Data Platform/Data Lake/Traffic/UserRetention
Retention
There are different definitions for what is traditionally consider a "user retention" metric on web properties. Below are some of these definitions and, when possible, we explain how could we calculate them using the data we have.
Definition 1: The ratio of returning visitors to all visitors. Daily and Monthly.
We have this data as part of the data in Unique Devices Table[1]. The "uniques_underestimate" column represents devices that have come to wikimedia projects more than once in the period in which our WMF-Last-Access cookie expires. That is, if we are looking at unique devices data, a "seen-before" device means that a user used that device to access wikipedia at least twice in the last 30 days.
The "uniques_offset" column in Unique Devices Table[2] represents fresh sessions, that is, non returning users.

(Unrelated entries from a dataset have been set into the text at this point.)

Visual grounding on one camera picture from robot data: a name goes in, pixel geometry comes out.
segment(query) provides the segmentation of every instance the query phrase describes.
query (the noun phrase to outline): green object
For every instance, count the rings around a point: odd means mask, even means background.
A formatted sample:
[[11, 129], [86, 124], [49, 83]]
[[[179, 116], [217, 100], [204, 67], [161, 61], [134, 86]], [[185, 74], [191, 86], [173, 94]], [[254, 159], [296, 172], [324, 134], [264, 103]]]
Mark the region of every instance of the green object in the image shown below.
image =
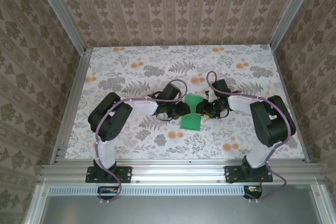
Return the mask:
[[190, 106], [191, 114], [185, 115], [181, 120], [181, 128], [192, 131], [200, 131], [201, 115], [196, 114], [196, 106], [203, 101], [203, 97], [187, 94], [184, 102]]

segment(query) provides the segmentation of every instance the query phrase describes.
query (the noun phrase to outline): damask wallpaper
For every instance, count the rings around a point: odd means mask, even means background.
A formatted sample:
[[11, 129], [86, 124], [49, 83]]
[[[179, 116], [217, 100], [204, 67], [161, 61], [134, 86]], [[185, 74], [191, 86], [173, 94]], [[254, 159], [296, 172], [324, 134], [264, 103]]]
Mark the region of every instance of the damask wallpaper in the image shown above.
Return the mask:
[[290, 0], [61, 0], [87, 47], [268, 44]]
[[335, 203], [336, 0], [304, 0], [276, 56], [309, 156], [321, 163]]
[[78, 58], [47, 0], [0, 0], [0, 223], [23, 220]]

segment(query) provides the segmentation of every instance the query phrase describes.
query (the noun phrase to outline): cable
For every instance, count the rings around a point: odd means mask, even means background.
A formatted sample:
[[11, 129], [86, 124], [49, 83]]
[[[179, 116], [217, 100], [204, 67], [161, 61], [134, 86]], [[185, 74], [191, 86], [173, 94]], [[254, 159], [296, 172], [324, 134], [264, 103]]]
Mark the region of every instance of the cable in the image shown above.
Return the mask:
[[[185, 81], [182, 81], [180, 79], [174, 79], [174, 80], [171, 80], [169, 83], [172, 83], [174, 81], [179, 81], [181, 83], [184, 84], [185, 86], [185, 92], [184, 94], [177, 98], [177, 99], [174, 99], [174, 100], [163, 100], [163, 99], [154, 99], [154, 98], [126, 98], [126, 99], [122, 99], [120, 100], [119, 102], [115, 103], [107, 112], [106, 114], [102, 117], [102, 119], [100, 120], [97, 128], [96, 128], [96, 133], [95, 133], [95, 137], [96, 137], [96, 146], [95, 146], [95, 152], [96, 152], [96, 157], [97, 157], [97, 162], [100, 166], [100, 168], [102, 168], [105, 172], [107, 172], [108, 174], [110, 174], [117, 182], [118, 182], [118, 187], [119, 187], [119, 190], [118, 192], [116, 193], [116, 195], [109, 201], [112, 201], [112, 200], [115, 200], [121, 193], [121, 182], [119, 180], [119, 178], [111, 171], [109, 171], [107, 168], [104, 167], [104, 165], [102, 164], [102, 162], [100, 161], [100, 158], [99, 158], [99, 152], [98, 152], [98, 143], [101, 141], [98, 133], [99, 133], [99, 130], [100, 130], [100, 127], [102, 126], [103, 122], [105, 121], [105, 119], [108, 117], [108, 115], [121, 103], [123, 102], [127, 102], [127, 101], [143, 101], [143, 100], [146, 100], [146, 101], [154, 101], [154, 102], [178, 102], [180, 99], [184, 98], [186, 95], [187, 95], [187, 92], [188, 92], [188, 86], [187, 86], [187, 83], [185, 83]], [[104, 200], [101, 198], [101, 192], [99, 194], [99, 199], [101, 202], [103, 202]]]
[[217, 74], [216, 74], [215, 71], [209, 71], [209, 72], [208, 72], [208, 74], [206, 75], [206, 81], [207, 81], [208, 85], [209, 85], [214, 91], [216, 91], [216, 92], [218, 92], [218, 93], [221, 93], [221, 94], [241, 95], [242, 97], [249, 97], [249, 98], [254, 98], [254, 99], [257, 99], [257, 100], [260, 100], [260, 101], [267, 102], [267, 103], [270, 104], [274, 109], [276, 109], [276, 111], [279, 112], [279, 114], [281, 115], [281, 117], [283, 118], [283, 120], [284, 120], [284, 122], [285, 122], [285, 124], [286, 124], [286, 127], [287, 127], [287, 138], [286, 138], [282, 143], [276, 145], [276, 146], [273, 148], [273, 150], [268, 154], [268, 156], [266, 157], [266, 159], [265, 159], [265, 165], [266, 165], [267, 169], [268, 169], [271, 173], [273, 173], [273, 174], [275, 174], [276, 176], [278, 176], [279, 178], [281, 178], [281, 179], [283, 180], [283, 185], [280, 186], [278, 189], [276, 189], [276, 190], [275, 190], [273, 193], [271, 193], [270, 195], [267, 195], [267, 196], [265, 196], [265, 197], [261, 197], [261, 198], [259, 198], [259, 199], [254, 198], [252, 195], [246, 194], [247, 196], [251, 197], [251, 199], [253, 199], [255, 202], [258, 202], [258, 201], [261, 201], [261, 200], [268, 199], [269, 197], [273, 196], [274, 194], [276, 194], [277, 192], [279, 192], [280, 190], [282, 190], [282, 189], [286, 186], [286, 184], [287, 184], [287, 181], [286, 181], [282, 176], [280, 176], [279, 174], [275, 173], [275, 172], [269, 167], [267, 161], [271, 158], [271, 156], [273, 155], [273, 153], [275, 152], [275, 150], [276, 150], [277, 148], [279, 148], [280, 146], [286, 144], [286, 143], [289, 141], [289, 139], [290, 139], [290, 137], [291, 137], [291, 129], [290, 129], [290, 125], [289, 125], [288, 119], [286, 118], [285, 114], [284, 114], [284, 113], [283, 113], [283, 112], [282, 112], [282, 111], [281, 111], [281, 110], [280, 110], [274, 103], [272, 103], [271, 101], [267, 100], [266, 98], [263, 98], [263, 97], [257, 97], [257, 96], [252, 95], [252, 94], [223, 92], [223, 91], [221, 91], [221, 90], [218, 90], [218, 89], [214, 88], [214, 87], [212, 86], [212, 84], [210, 83], [210, 81], [209, 81], [209, 75], [210, 75], [211, 73], [213, 73], [213, 74], [215, 75], [215, 81], [217, 81]]
[[278, 176], [279, 178], [281, 178], [281, 179], [283, 180], [283, 184], [282, 184], [278, 189], [276, 189], [273, 193], [271, 193], [271, 194], [269, 194], [269, 195], [267, 195], [267, 196], [265, 196], [265, 197], [261, 197], [261, 198], [259, 198], [259, 199], [256, 199], [256, 198], [253, 197], [251, 194], [247, 194], [247, 193], [245, 193], [245, 195], [247, 195], [248, 197], [250, 197], [251, 199], [253, 199], [255, 202], [262, 201], [262, 200], [265, 200], [265, 199], [268, 199], [268, 198], [272, 197], [273, 195], [277, 194], [280, 190], [282, 190], [282, 189], [287, 185], [287, 181], [285, 180], [284, 177], [282, 177], [280, 174], [274, 172], [274, 171], [271, 169], [271, 167], [269, 167], [268, 163], [265, 163], [265, 165], [266, 165], [267, 169], [268, 169], [271, 173], [275, 174], [276, 176]]
[[227, 118], [227, 116], [230, 114], [230, 110], [227, 110], [227, 113], [226, 113], [226, 115], [225, 116], [222, 116], [222, 117], [220, 117], [220, 118], [217, 118], [217, 119], [221, 119], [221, 118]]
[[158, 118], [158, 115], [155, 116], [156, 119], [160, 120], [160, 121], [163, 121], [163, 122], [170, 122], [171, 120], [173, 120], [172, 118], [170, 119], [161, 119], [161, 118]]

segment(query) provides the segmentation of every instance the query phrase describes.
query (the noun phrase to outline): table
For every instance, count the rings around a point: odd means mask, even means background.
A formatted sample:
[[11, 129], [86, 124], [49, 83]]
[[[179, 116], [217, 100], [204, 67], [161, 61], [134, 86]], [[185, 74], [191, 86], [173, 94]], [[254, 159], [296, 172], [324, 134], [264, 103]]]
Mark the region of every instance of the table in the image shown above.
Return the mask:
[[[156, 46], [93, 48], [90, 65], [66, 151], [70, 159], [94, 158], [95, 136], [88, 115], [109, 93], [124, 98], [161, 91], [172, 79], [188, 93], [205, 97], [206, 74], [214, 70], [232, 91], [288, 101], [268, 45]], [[176, 83], [183, 91], [183, 86]], [[202, 118], [200, 131], [180, 129], [180, 120], [153, 116], [129, 118], [116, 138], [117, 159], [241, 159], [256, 140], [250, 115], [231, 112], [225, 119]], [[304, 158], [299, 136], [273, 158]]]

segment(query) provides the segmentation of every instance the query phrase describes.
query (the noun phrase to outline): black mounting bracket
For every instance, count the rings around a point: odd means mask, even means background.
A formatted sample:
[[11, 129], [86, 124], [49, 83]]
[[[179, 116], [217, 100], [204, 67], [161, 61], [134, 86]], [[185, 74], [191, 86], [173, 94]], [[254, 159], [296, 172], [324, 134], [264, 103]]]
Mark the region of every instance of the black mounting bracket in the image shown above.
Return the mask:
[[273, 182], [272, 173], [267, 169], [266, 165], [259, 168], [251, 168], [247, 162], [246, 156], [243, 158], [242, 165], [224, 166], [224, 174], [226, 182]]
[[[121, 183], [130, 183], [132, 179], [132, 167], [131, 166], [117, 166], [113, 165], [109, 171], [115, 174]], [[116, 179], [111, 174], [105, 172], [98, 166], [96, 161], [93, 161], [93, 166], [88, 167], [86, 183], [117, 183]]]

Returning Visitors is thus defined as unique devices that have come to visit any project in mobile or desktop in the last 30 days. We can report on this metric daily and monthly.
Non returning visitors is defined as fresh sessions (no cookies) on the day in which the metric is reported.
See plot for eswiki:
Findings:
- Ratio of returning daily visitors is fairly constant on both mobile and desktop and seems to fluctuate more on desktop. In plain english this means that any given day about 85% of our visitors have read wikipedia at least once before in the past 30 days.
Findings:
- As we know pageviews exhibits a strong weekly pattern that is not visible on return ratios.
How to measure an increase in readers using retention
An increase of readership for one project will be first visible as a simultaneous increase on Unique Devices and also as a decrease on percentage of returned visits for the project at hand while at the same time we might also see an increase on the number of pageviews in a short timeperiod. If we are able to retain those users both the unique devices metric and pageviews should be consistently higher but percentage of returned visitors will not change very much.
Probably there would be too much noise to see changes "overall" thus the increase would need to be measured per country. We do have per country stats on Unique Devices thus we could calculate retention per country too.
Definition 2: The number of returning visitors (devices) after a month or a a day
We also have this number raw as part of the Unique Devices data. We can plot it for every project in desktop or mobile daily and monthly. An absolute number is far less useful that a ratio though.
Definition 3: Average frequency of the returned visitors
In plain english: We want to know the percentage of our users that return to read wikipedia after a week or a day or a month. The return rate on a month we can already know (see definition 1) but not the two other ones.
In order to calculate this we would need an extra piece of information from varnish. The value the WMF-Last-Access cookie had before we updated it that way we can know when the user came to wikipedia last.